Issue 462 June 14, 2004

Smart Growth, DOT-Style

New Jersey DOT is proceeding with its Route 9 smart growth corridor project between Toms River and Tuckerton in Ocean County. A stated project goal is to end "the cycle of growth and [road] widening" that has failed to ease traffic congestion in New Jersey (or anywhere else).

The project has convened stakeholder groups of businesses, municipal officials and citizens to consider how and where future development should occur and to try to find transportation investments that can yield sustained benefits.

State DOT’s in congested areas would do well to standardize this approach. Consensus means a smoother path for projects through the approvals and planning pipeline, while the melding of transportation and development planning can keep road improvements from being eaten up by a general growth in traffic or by the plunking of a big box store next to a renovated interchange.

Other recent NJ DOT innovations include DOT scrapping the Millstone Bypass in favor of a small, far less expensive connector road and improvements to local intersections.  DOT also delayed the Hillsborough Bypass in winter, 2002 after deciding that its frequent interchanges would promote sprawl. The highway – a four-mile bypass to Route 206 in Somerset County – has been redesigned to eliminate two interchanges. Earlier this year, NJDOT transformed a long-held plan to extend Route 18 along the Shore in southeastern Monmouth County into a project to build a 20-mile bikeway.

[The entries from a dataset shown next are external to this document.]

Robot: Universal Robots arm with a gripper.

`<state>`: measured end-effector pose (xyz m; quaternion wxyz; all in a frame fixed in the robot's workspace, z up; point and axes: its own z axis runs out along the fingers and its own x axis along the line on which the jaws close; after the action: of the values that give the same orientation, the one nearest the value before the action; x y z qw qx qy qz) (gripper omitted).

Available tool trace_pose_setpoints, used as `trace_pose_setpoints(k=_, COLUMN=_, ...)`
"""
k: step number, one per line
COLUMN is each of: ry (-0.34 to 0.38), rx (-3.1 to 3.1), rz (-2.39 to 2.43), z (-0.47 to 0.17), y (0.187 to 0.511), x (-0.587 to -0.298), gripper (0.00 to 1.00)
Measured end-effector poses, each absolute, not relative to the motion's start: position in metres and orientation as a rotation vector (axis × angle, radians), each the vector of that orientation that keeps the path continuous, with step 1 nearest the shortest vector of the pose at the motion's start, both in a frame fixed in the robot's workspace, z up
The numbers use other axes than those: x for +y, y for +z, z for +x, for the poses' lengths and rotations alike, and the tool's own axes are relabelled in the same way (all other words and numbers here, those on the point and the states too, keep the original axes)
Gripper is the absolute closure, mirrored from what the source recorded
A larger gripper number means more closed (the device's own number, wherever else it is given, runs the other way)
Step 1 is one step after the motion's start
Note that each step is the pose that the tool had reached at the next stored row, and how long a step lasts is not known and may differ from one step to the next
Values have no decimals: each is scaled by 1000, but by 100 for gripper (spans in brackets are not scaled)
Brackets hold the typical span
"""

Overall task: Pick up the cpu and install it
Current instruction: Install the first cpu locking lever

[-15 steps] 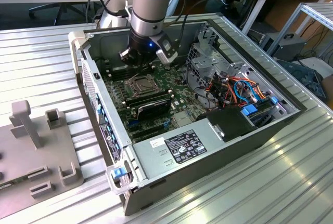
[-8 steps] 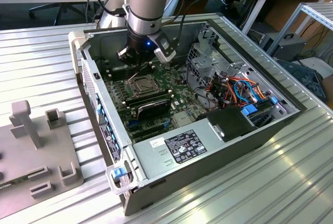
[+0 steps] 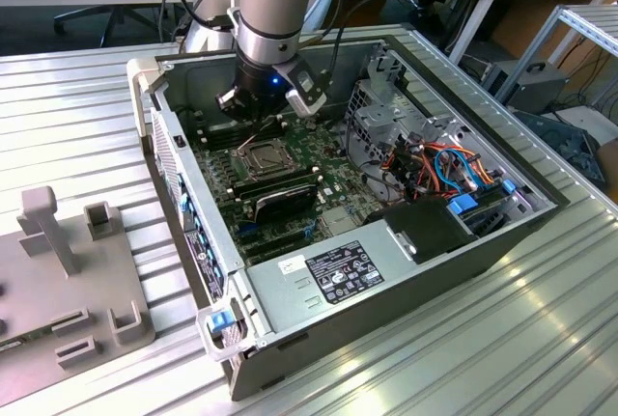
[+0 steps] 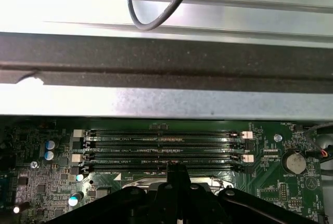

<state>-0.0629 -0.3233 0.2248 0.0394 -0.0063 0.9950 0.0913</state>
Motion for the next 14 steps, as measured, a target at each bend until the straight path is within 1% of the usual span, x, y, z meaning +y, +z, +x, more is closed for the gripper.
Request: trace_pose_setpoints(k=14, ry=280, rx=3050, rz=-19, z=-61, y=223, x=-320, gripper=89)
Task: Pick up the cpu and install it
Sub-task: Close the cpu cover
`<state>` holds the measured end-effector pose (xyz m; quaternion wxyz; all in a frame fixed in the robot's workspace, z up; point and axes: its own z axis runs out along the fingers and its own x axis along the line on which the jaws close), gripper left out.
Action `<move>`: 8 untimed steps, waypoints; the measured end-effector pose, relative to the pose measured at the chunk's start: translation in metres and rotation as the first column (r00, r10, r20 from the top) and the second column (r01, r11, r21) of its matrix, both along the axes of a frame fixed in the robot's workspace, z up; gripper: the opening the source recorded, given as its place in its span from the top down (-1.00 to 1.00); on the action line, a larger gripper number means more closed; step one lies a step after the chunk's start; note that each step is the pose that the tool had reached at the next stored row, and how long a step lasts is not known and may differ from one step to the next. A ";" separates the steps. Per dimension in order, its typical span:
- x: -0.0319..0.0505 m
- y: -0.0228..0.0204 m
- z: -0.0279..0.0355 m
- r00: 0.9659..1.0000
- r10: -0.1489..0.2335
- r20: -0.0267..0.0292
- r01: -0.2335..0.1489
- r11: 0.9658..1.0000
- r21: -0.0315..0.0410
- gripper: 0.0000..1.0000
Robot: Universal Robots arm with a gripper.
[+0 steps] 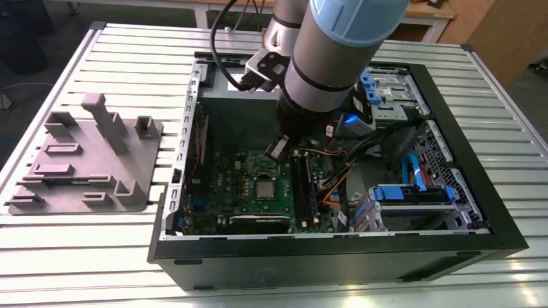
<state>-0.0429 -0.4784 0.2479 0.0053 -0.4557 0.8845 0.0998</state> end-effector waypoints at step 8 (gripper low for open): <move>-0.0001 -0.0052 0.0000 1.000 0.000 0.000 0.000 1.000 0.000 0.80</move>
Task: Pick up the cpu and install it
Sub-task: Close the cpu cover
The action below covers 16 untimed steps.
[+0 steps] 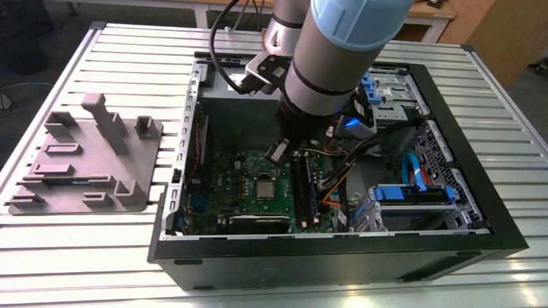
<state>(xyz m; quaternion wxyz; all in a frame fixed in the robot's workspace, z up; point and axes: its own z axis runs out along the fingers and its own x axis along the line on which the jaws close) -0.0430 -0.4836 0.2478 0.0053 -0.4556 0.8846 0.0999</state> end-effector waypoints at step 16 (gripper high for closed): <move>0.0000 -0.0054 -0.0001 1.000 0.000 0.000 0.000 1.000 0.000 0.80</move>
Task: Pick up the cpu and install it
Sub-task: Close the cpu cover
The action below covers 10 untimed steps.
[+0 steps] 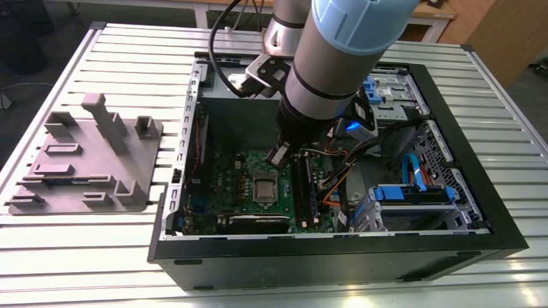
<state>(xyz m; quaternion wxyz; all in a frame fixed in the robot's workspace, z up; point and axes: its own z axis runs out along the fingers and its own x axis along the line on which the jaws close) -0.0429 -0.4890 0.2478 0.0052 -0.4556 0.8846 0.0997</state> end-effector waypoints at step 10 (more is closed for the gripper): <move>0.0000 -0.0007 0.0000 1.000 0.000 0.000 0.000 1.000 0.000 0.80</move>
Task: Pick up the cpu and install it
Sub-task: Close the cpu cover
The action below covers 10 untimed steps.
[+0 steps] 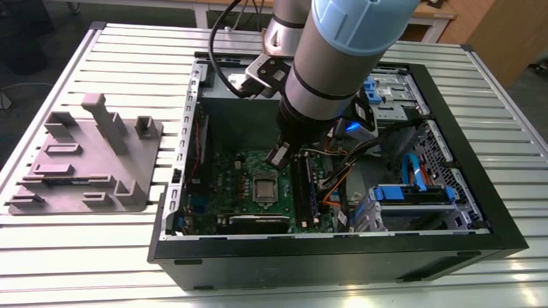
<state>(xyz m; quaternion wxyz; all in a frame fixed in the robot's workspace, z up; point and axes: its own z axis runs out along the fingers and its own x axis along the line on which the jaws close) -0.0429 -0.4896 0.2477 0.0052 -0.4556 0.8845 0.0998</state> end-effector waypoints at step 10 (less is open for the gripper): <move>0.0000 -0.0033 -0.0002 1.000 0.000 0.000 0.000 1.000 -0.018 0.80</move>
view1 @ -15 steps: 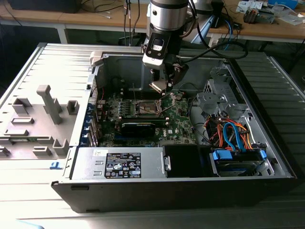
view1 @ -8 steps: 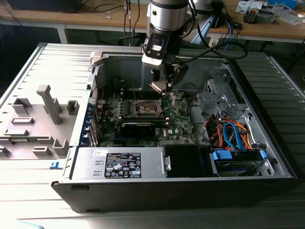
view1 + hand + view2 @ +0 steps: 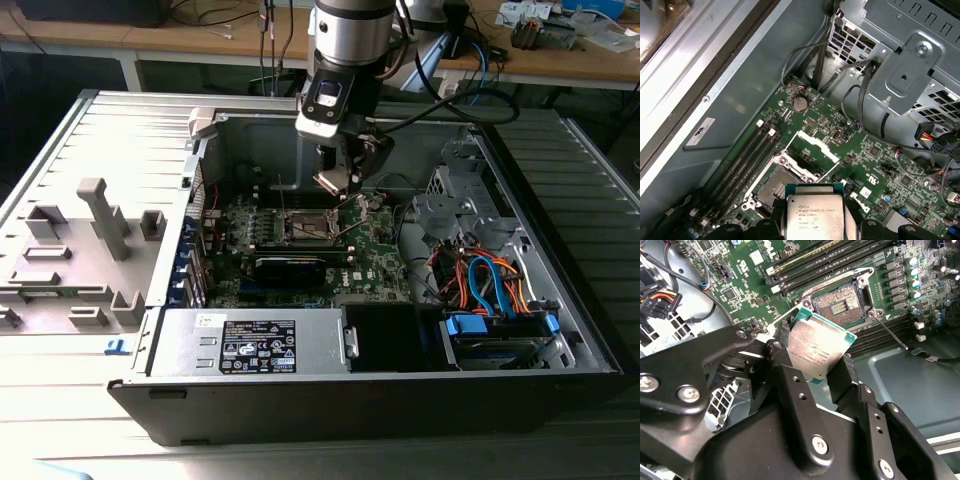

NY State DOT says it is undertaking an internal reform, but has not taken any initiatives similar to the new NJ DOT projects in years. In the 1990’s, it began participating in a small number of "sustainable development studies" organized by NY Metropolitan Transportation Council staff in the Hudson Valley and Long Island. Some of these are integrating land use into DOT project considerations. But the agency has made no move to expand the approach or to introduce it upstate, despite language calling for the DOT to broaden such work in New York’s version of a smart growth policy — Governor Pataki’s under-developed "quality communities" initiative.